Implementation example
All graphics stations have the Parallels Workstation operating system and hypervisor installed. Using the hypervisor, a virtual machine is created on which the operating system is installed - in our case it is Windows 7, but it is possible to install various operating systems. In our configuration, the host machine has 12 computing threads, 10 out of 12 are allocated for the virtual machine. The remaining 2 threads will ensure stable operation of the host machine.

Also, a physical network adapter is allocated to the virtual computing server to provide high-speed access to the local network. The virtual machine receives the amount of RAM and disk space necessary for work.

On the host machine, specialized software is installed that allows network calculations. Software modules (solvers) are installed on virtual machines, which allow identifying the machine in the network as a link in a computing cluster.
In our case, we use the Autodesk 3Ds MAX program for three-dimensional modeling and the Mental Ray visualization system with support for network rendering. In order to use the computing power of network machines when rendering, we write the IP addresses of each machine in the settings of the visualization system.

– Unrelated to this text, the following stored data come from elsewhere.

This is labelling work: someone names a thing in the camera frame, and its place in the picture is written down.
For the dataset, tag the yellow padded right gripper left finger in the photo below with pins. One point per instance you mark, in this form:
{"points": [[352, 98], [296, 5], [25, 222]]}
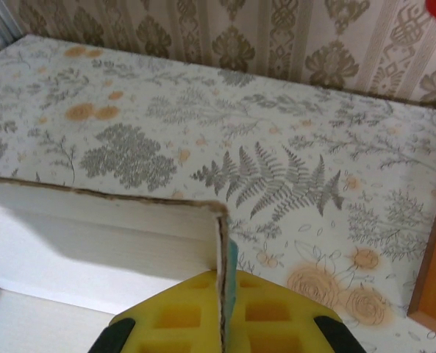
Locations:
{"points": [[173, 327]]}

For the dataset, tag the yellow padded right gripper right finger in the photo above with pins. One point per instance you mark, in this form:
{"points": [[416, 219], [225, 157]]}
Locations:
{"points": [[276, 327]]}

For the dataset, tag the teal and white paper box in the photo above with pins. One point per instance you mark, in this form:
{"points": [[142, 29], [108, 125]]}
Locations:
{"points": [[92, 239]]}

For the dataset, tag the floral table cloth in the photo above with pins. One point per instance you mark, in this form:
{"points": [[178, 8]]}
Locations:
{"points": [[239, 128]]}

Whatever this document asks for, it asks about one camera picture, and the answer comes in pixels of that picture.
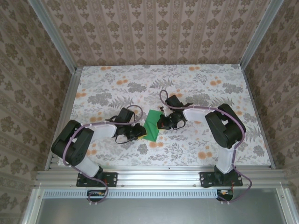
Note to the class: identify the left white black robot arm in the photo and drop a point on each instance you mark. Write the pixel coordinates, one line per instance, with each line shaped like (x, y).
(105, 131)

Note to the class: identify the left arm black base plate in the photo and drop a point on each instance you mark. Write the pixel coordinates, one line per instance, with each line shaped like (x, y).
(112, 179)

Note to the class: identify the black control board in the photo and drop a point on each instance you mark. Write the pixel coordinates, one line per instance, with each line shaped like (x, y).
(93, 198)
(225, 197)

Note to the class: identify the floral table cover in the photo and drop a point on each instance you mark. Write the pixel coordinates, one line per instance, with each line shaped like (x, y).
(187, 77)

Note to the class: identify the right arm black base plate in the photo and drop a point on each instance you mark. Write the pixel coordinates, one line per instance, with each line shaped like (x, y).
(205, 179)

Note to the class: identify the grey metal panel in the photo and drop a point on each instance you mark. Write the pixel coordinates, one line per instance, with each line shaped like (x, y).
(151, 210)

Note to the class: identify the aluminium frame post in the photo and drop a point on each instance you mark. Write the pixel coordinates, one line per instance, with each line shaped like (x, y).
(53, 37)
(259, 32)

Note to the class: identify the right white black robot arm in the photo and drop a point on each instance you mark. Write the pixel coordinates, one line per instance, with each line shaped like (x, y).
(225, 161)

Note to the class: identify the aluminium side rail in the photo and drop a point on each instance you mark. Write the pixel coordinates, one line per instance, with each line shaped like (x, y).
(71, 93)
(257, 116)

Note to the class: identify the green cloth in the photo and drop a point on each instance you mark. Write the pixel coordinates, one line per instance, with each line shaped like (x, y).
(150, 130)

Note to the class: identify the aluminium cross rail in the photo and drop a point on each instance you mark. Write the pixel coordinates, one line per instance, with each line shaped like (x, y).
(158, 177)

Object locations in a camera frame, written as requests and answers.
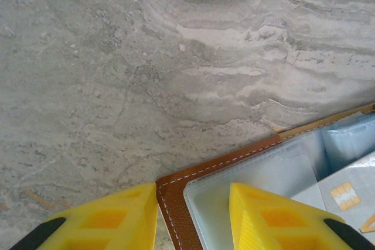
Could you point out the grey credit card gold chip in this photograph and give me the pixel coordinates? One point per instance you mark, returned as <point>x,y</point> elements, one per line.
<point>351,179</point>

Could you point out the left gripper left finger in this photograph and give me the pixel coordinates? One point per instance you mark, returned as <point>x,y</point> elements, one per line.
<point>117,223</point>

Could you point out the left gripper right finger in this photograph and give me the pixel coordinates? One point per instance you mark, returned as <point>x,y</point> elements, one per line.
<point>278,226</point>

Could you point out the brown leather card holder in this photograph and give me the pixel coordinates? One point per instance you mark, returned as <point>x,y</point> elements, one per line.
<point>175,203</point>

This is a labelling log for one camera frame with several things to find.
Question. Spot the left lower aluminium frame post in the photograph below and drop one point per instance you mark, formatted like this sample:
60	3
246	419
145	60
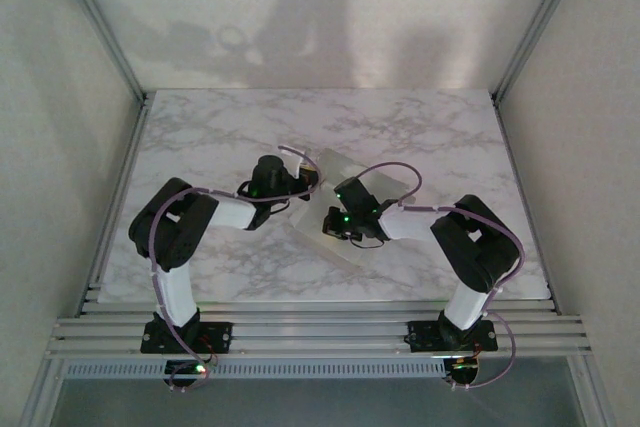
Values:
46	392

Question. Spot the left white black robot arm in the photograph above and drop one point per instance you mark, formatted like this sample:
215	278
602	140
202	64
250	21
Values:
170	227

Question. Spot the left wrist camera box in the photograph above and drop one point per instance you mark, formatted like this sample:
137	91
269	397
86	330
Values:
302	159

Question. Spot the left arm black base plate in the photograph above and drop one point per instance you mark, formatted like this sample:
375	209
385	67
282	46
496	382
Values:
220	337

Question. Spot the right aluminium upright post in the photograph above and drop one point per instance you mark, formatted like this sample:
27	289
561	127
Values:
537	22

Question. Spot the left aluminium upright post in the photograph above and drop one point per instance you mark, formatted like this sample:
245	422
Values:
101	22

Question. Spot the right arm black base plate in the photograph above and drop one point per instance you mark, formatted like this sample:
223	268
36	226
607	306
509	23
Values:
422	337

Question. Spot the right lower aluminium frame post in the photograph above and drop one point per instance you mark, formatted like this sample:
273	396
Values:
591	392

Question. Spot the right aluminium table side rail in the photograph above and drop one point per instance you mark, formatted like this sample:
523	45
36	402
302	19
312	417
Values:
511	147

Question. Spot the aluminium table side rail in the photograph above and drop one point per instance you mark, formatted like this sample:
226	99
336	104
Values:
511	147
119	187

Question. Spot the pink white paper box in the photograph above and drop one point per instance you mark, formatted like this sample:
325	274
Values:
312	229

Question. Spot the aluminium frame post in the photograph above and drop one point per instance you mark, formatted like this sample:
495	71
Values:
591	392
46	392

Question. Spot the aluminium upright post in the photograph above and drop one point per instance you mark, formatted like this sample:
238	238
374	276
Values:
101	22
537	22

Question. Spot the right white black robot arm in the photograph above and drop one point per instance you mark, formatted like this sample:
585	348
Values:
475	247

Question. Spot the left aluminium table side rail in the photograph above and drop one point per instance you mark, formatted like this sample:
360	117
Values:
119	187

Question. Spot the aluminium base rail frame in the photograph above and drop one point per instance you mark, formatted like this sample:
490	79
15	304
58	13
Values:
325	337

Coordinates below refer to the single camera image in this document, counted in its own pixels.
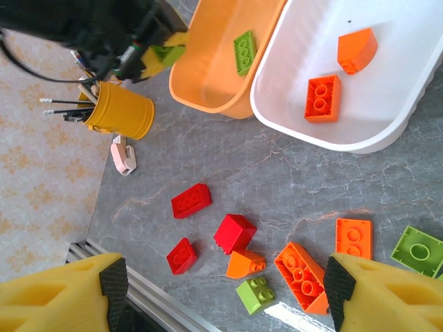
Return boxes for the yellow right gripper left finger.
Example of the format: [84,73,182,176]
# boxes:
[0,252,129,332]

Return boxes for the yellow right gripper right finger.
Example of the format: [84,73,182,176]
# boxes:
[324,251,443,332]

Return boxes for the long green lego brick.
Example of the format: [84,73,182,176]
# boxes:
[233,30,259,77]

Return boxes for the long orange lego brick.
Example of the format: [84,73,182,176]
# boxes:
[273,241,332,315]

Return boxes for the red lego brick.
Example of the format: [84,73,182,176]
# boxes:
[165,237,198,276]
[213,213,258,256]
[170,183,213,220]

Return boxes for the small green lego brick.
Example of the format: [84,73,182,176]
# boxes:
[235,276,277,315]

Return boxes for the orange sloped lego brick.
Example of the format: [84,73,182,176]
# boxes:
[337,27,379,75]
[226,249,267,280]

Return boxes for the yellow metal pen cup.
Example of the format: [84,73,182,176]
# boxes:
[78,71,156,141]

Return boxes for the orange plastic bin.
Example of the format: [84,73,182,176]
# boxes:
[168,0,288,120]

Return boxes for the wooden stick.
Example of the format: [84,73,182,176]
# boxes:
[78,84,100,104]

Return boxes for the black pencil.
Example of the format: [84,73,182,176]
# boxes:
[42,107,96,116]
[39,98,98,106]

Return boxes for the white erasers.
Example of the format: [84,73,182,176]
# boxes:
[109,142,138,176]

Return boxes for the white plastic bin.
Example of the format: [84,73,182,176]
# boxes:
[249,0,443,155]

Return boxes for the thin black cable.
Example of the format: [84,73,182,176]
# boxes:
[0,29,91,84]

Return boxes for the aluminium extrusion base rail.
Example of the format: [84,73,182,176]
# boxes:
[64,240,224,332]

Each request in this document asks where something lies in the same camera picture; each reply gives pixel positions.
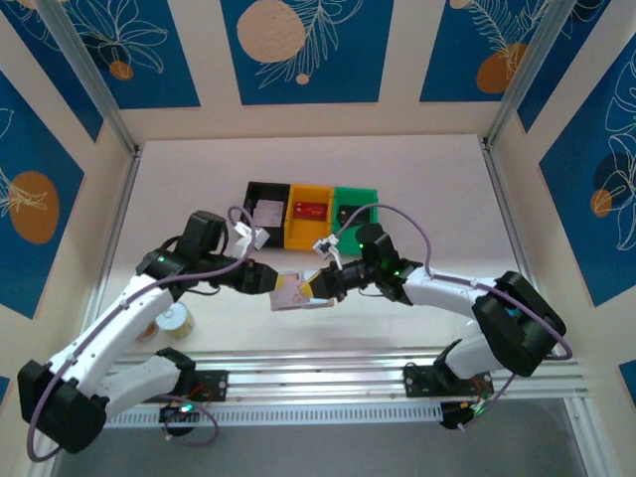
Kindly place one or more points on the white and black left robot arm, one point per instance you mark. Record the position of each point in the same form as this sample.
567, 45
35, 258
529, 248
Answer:
114, 323

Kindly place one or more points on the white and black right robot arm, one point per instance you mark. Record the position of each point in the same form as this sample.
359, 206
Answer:
447, 288

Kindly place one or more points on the black card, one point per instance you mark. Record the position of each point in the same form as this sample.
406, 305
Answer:
348, 213

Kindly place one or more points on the red printed card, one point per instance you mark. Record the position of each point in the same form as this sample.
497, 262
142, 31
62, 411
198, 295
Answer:
310, 210

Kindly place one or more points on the yellow plastic bin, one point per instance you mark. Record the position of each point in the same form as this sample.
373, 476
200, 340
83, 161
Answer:
308, 233

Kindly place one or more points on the black plastic bin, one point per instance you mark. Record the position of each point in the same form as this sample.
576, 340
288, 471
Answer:
248, 199

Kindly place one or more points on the green plastic bin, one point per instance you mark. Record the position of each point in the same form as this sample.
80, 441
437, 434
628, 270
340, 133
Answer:
355, 194

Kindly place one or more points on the black controller board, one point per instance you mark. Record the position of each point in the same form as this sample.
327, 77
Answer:
176, 415
452, 417

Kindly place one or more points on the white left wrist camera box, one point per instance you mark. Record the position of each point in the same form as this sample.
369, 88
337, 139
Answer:
246, 238

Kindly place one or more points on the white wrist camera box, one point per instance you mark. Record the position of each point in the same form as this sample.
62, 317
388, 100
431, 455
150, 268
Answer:
325, 245
246, 238

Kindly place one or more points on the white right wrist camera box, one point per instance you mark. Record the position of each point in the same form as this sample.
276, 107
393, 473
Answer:
325, 245

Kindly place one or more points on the aluminium mounting rail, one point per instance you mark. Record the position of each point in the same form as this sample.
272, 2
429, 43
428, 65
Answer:
323, 377

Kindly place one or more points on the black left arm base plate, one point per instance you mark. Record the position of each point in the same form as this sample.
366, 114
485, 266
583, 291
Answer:
216, 385

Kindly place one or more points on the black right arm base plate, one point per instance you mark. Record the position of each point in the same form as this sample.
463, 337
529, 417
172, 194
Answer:
415, 380

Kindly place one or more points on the aluminium table side rail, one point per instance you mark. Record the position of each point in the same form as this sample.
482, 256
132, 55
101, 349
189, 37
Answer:
119, 218
498, 179

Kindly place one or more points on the blue floral wall panel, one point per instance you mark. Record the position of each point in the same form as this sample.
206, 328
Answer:
49, 84
447, 74
571, 59
348, 74
49, 278
571, 238
149, 74

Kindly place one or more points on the aluminium frame post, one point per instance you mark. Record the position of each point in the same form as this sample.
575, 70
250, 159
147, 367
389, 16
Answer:
90, 74
528, 74

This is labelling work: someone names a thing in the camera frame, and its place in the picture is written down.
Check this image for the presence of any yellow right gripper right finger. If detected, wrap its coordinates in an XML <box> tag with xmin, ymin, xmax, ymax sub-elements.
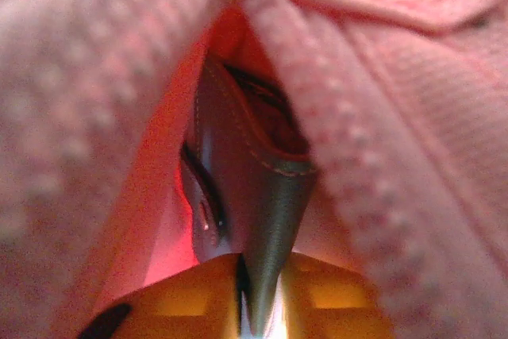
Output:
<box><xmin>282</xmin><ymin>253</ymin><xmax>398</xmax><ymax>339</ymax></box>

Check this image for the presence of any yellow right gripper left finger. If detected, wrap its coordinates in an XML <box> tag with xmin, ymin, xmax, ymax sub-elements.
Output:
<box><xmin>79</xmin><ymin>253</ymin><xmax>244</xmax><ymax>339</ymax></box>

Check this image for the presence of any dark blue notebook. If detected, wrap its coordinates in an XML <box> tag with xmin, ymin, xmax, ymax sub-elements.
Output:
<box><xmin>180</xmin><ymin>52</ymin><xmax>318</xmax><ymax>336</ymax></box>

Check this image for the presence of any pink backpack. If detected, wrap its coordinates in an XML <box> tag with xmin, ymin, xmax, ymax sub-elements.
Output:
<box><xmin>0</xmin><ymin>0</ymin><xmax>508</xmax><ymax>339</ymax></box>

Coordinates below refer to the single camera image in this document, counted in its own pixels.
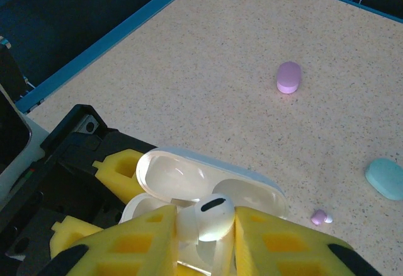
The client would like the teal earbud charging case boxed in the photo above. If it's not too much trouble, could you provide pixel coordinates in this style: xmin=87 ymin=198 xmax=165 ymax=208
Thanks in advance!
xmin=365 ymin=158 xmax=403 ymax=201

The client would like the purple earbud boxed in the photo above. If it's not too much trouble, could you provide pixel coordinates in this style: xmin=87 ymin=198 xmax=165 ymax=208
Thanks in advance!
xmin=310 ymin=209 xmax=334 ymax=227

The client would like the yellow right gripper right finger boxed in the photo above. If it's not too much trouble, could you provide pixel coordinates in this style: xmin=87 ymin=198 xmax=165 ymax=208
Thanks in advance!
xmin=234 ymin=205 xmax=382 ymax=276

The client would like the white earbud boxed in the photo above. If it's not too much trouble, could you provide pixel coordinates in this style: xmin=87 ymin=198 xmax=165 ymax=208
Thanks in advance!
xmin=176 ymin=193 xmax=236 ymax=246

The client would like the white earbud charging case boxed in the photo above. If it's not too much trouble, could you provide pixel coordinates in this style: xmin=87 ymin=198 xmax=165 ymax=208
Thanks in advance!
xmin=121 ymin=146 xmax=288 ymax=276

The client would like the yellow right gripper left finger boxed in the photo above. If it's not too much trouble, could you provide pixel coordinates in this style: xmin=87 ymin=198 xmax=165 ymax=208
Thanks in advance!
xmin=37 ymin=205 xmax=179 ymax=276

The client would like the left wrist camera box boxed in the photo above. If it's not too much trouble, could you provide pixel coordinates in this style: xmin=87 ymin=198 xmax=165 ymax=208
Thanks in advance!
xmin=0 ymin=44 xmax=48 ymax=192

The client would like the purple earbud charging case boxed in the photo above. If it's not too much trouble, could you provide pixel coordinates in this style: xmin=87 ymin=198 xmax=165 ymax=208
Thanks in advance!
xmin=276 ymin=61 xmax=302 ymax=95

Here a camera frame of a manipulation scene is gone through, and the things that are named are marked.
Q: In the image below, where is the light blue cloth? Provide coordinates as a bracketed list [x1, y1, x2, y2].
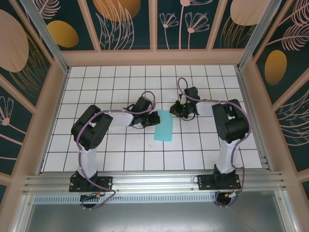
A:
[153, 109, 175, 143]

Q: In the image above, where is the grey metal sheet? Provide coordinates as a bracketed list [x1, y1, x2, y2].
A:
[14, 190, 299, 232]

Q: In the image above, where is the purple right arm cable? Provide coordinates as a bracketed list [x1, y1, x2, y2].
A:
[177, 77, 253, 209]

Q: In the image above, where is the aluminium side rail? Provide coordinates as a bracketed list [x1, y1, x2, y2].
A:
[235, 67, 273, 173]

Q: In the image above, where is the aluminium mounting rail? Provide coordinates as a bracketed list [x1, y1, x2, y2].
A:
[23, 170, 289, 194]

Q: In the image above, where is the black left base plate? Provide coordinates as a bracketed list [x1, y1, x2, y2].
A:
[69, 175, 114, 193]

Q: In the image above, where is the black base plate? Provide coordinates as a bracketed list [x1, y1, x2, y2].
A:
[69, 175, 114, 193]
[197, 174, 242, 191]

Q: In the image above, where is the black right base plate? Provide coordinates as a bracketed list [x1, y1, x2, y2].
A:
[197, 174, 242, 191]

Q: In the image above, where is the grey slotted cable duct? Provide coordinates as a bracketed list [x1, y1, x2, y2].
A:
[33, 194, 218, 205]

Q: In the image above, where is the aluminium corner post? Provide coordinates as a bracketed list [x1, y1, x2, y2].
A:
[19, 0, 71, 74]
[236, 0, 283, 71]

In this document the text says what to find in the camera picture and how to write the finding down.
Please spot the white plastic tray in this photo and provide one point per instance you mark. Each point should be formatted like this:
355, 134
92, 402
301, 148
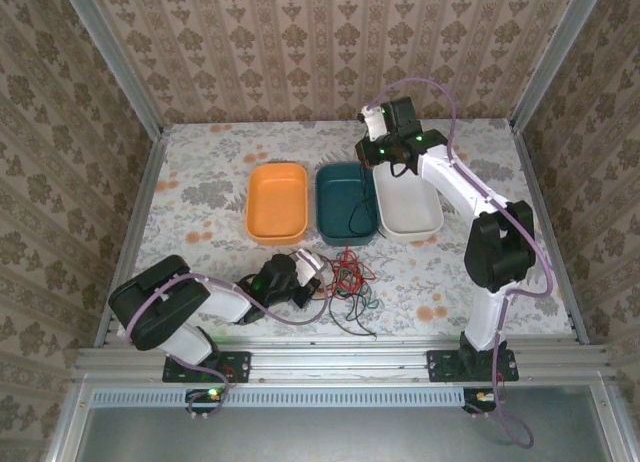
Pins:
407, 207

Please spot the aluminium frame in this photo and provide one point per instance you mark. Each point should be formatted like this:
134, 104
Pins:
325, 354

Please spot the floral tablecloth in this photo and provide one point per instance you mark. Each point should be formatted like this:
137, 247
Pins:
225, 147

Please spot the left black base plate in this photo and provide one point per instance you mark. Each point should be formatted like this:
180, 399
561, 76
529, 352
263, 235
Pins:
235, 367

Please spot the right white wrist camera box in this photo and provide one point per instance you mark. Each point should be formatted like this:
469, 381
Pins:
374, 122

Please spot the grey metal panel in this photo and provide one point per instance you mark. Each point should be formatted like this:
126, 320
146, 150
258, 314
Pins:
325, 437

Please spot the orange plastic tray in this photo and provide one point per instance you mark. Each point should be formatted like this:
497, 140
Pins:
277, 204

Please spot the small controller board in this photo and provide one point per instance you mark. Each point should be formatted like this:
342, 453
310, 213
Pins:
202, 399
480, 399

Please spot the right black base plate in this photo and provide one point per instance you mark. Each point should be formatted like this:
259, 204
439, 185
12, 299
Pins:
440, 367

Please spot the teal plastic tray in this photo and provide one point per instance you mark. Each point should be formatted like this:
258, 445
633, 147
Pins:
340, 202

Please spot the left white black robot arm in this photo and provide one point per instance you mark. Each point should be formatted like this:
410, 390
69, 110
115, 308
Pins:
160, 302

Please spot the left small controller board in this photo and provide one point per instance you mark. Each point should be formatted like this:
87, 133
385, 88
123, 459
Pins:
202, 399

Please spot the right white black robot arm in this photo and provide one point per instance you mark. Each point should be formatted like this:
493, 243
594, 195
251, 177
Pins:
500, 247

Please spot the right small controller board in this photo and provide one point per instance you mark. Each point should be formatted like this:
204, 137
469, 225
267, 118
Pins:
480, 399

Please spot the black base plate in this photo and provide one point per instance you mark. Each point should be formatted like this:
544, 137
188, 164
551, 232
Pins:
235, 367
440, 367

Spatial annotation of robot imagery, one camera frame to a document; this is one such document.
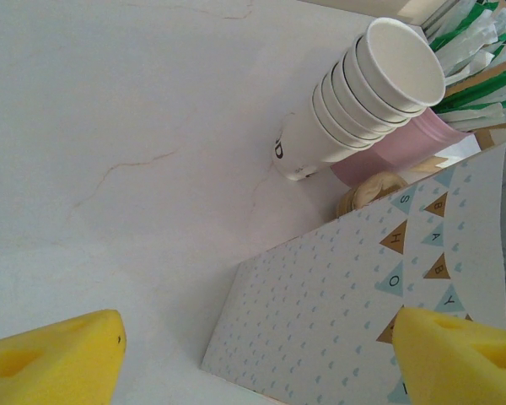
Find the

In our example, 5 graphic stations are involved, one of which is the initiator of the calculation.

In the process of rendering, the visualization system uses 90-100% of the computing power of all the machines involved in the calculation. Since not all station resources are allocated in the hybrid solution for the virtual machine, during the network calculation the host machine will retain the ability to work locally. The image shows an example of loading the computing resources of the virtual machine and the host under the following load: the virtual machine is involved in network calculation, and the Full HD video is locally played at the graphics station and 3D object is processed.

The resource monitor shows 100% loading of the virtual machine and 93% loading of the graphic station. If for the local operation of the graphic station more computing power is required, then in the settings of the hypervisor you can redistribute resources in favor of the host.
At the moment when the work on the graphic station was not carried out and only the virtual machine was active, the load of the host machine was reduced to 50-60%. This means that there is a supply of computing resources for the local operation of the graphics station.

The performance gain in this solution is proportional to the number of cores involved in the calculation of the processors (provided that they are the same)
Thus, a hybrid graphical solution for cluster computing allows you to efficiently use the computing resources of each graphic station without compromising local work and perform simple calculations without using dedicated servers. This solution can be used to improve system performance in ANSYS, MSC, Mental ray, V-Ray and other programs that use distributed computing.
I hope that this simple solution will help someone optimizing the work of a group of users in computational and graphical applications.